Humankind is concerned with scientific enquiry because humans want to understand the milieu in which they find themselves. They want to engineer and reliably control or cooperatively modulate as much of the environment as possible to sustain, enrich, and propagate their lives. Following this path, the goal of science is to gain a reliable description of all natural phenomena so as to allow accurate prediction (within appropriate limits) of nature’s behavior as a function of an ever-changing environment. As such, science is incapable of providing us with absolute truth. Rather, it provides relative knowledge, internally self-consistent knowledge, about the relationships between different phenomena and between different things.

The goal of engineering, on the other hand, is to build on this fundamental understanding to generate new materials, devices, structures, attitudes, moralities, philosophies, and so on, for producing tangible order, harnessing the latent potential in nature’s phenomena and expanding human capabilities in an ever-changing environment. In this context, medicine is to human biology as engineering is to physical science.
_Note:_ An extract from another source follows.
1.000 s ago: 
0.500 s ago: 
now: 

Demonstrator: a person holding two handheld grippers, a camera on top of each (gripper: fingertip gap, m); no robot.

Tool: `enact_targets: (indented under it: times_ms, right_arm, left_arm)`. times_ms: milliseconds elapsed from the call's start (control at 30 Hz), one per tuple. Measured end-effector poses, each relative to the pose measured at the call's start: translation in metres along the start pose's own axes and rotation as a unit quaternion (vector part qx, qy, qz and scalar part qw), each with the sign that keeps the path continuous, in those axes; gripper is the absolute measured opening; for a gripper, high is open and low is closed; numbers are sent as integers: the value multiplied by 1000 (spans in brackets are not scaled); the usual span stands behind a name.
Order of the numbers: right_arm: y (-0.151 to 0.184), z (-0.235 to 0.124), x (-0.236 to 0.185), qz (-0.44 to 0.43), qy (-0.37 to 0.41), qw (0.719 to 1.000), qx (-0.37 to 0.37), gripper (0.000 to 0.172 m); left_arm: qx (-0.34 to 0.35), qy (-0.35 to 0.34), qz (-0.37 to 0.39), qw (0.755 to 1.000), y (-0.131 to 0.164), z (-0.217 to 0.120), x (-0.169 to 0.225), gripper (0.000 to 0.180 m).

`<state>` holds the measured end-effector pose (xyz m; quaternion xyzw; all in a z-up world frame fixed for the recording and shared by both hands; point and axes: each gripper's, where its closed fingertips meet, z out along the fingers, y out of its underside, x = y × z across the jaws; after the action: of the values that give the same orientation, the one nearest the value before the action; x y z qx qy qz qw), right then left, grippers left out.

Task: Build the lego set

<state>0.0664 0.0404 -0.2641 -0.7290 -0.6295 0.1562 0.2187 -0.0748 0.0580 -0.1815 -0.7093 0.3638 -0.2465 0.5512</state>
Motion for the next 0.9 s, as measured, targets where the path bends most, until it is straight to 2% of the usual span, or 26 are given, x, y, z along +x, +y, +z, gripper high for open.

As each of us rides the "river of life," the great consciousness adventure, we perceive events occurring around us, but more often than not, we do not perceive the total information content inherent in those events nor the true reality of those events. The latter point is so because what we take as the reality of an observation is actually a convolution between (1) what our sensory system actually senses and (2) our mindset or belief structure that filters and/or selectively amplifies segments of the basic gathered data stream. Further, only what we call the five physical senses are well-developed and integrated in our overall sensory system, so only a portion of the total available data becomes our basic internal data stream. We are thus always making personal observations through the distorting and spectrally-limited lens of our mindsets, and we have no way at present to perform a deconvolution and perceive the pure information inherent in our basic input data stream. By using designed instruments to access information patterns in nature, we gain a more objective perspective of these events. However, we must always remember that these instruments were designed on the basis of the logic of our average cognitive development and therefore probably also have only a limited access to the total information spectrum for these events occurring in nature. In particular, these instruments only respond to positive energies.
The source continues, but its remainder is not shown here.